→ About this task: From the first line to the last, print the material exactly, skipping the pictures.

→ Material provided:
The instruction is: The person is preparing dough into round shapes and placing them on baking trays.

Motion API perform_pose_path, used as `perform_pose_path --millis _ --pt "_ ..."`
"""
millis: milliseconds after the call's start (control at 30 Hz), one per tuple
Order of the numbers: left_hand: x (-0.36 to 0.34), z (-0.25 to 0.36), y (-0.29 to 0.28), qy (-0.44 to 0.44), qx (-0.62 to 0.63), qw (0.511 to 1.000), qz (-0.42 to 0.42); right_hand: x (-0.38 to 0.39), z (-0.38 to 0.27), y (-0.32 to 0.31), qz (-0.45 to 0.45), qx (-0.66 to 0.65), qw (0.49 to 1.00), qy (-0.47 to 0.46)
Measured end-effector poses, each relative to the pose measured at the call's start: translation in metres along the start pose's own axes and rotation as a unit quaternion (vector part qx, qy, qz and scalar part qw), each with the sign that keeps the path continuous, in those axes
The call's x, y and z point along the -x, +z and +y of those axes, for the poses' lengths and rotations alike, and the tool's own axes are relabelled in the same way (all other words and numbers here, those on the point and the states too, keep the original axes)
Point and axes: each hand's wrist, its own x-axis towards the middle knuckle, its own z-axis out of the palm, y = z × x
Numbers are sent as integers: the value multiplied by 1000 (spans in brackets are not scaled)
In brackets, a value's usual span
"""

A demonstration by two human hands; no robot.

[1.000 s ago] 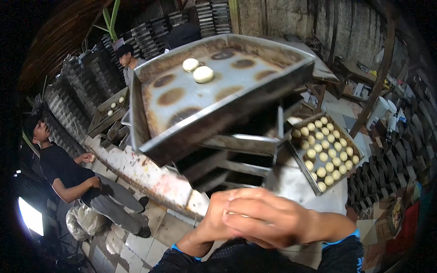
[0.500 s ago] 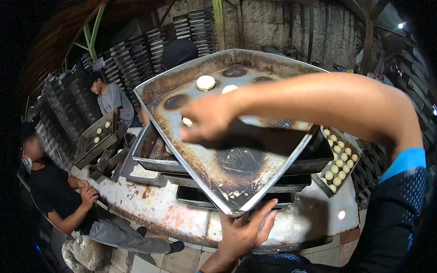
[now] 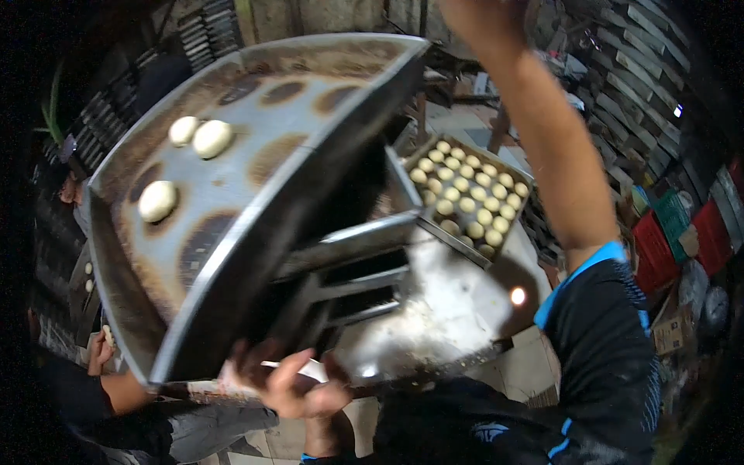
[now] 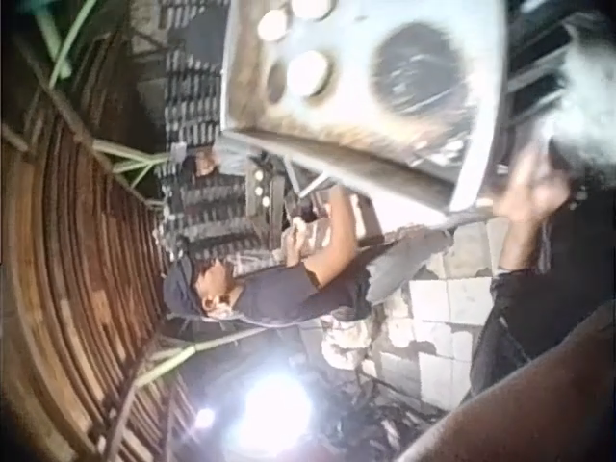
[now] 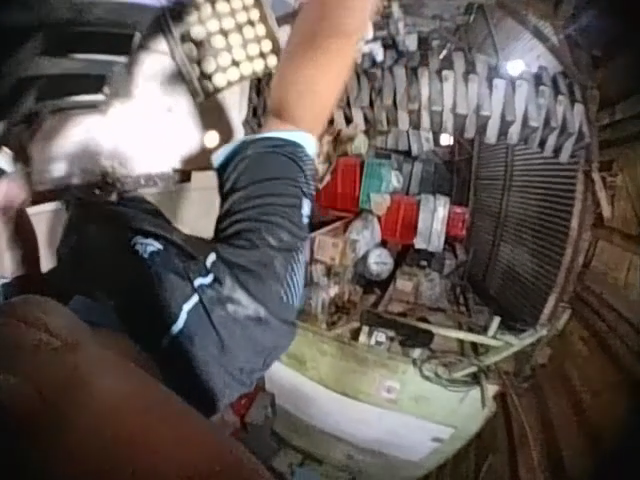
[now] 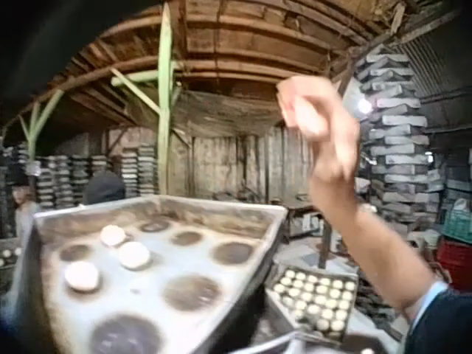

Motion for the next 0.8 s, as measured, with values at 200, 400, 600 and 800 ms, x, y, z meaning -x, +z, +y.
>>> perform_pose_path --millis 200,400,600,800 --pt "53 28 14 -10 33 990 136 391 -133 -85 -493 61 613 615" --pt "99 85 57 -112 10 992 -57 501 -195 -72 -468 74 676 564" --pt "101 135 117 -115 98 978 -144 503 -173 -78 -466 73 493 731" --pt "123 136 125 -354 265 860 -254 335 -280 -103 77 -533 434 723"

→ Exercise response:
The instruction is: The person is preparing dough into round shapes and placing them on baking trays.

Motion API perform_pose_path, used as `perform_pose_path --millis _ --pt "_ ..."`
"""
millis: milliseconds after the call's start (control at 30 Hz), one per tuple
Order of the numbers: left_hand: x (-0.36 to 0.34), z (-0.25 to 0.36), y (-0.29 to 0.28), qy (-0.44 to 0.44), qx (-0.62 to 0.63), qw (0.511 to 1.000), qz (-0.42 to 0.42); right_hand: x (-0.38 to 0.39), z (-0.38 to 0.27), y (-0.32 to 0.31), qz (-0.45 to 0.45), qx (-0.66 to 0.65), qw (0.49 to 1.00), qy (-0.47 to 0.46)
Measured end-effector poses, each relative to the pose measured at the call's start: translation in metres along the start pose's own axes and rotation as a unit quaternion (vector part qx, qy, qz and scalar part qw), each with the sign that keeps the path continuous, in those axes
The call's x, y and z point along the -x, +z and +y of those axes, for the poses' lengths and rotations alike, and the tool's own axes are relabelled in the same way (all other words and numbers here, those on the point and the states too, keep the original axes)
Point and axes: each hand's wrist, its own x-axis towards the middle knuckle, its own z-axis out of the palm, y = z × x
Numbers are sent as integers: the value multiplied by 1000 (spans in brackets are not scaled)
In brackets, a value's usual span
"""

A demonstration by two human hands; no robot.

[1.000 s ago] 
[0.500 s ago] 
[now] 
[now] 
[now] 
[now] 

Motion for the next 0.8 s, as measured, with values at 200, 400, 600 and 800 ms, x, y, z meaning -x, +z, +y.
>>> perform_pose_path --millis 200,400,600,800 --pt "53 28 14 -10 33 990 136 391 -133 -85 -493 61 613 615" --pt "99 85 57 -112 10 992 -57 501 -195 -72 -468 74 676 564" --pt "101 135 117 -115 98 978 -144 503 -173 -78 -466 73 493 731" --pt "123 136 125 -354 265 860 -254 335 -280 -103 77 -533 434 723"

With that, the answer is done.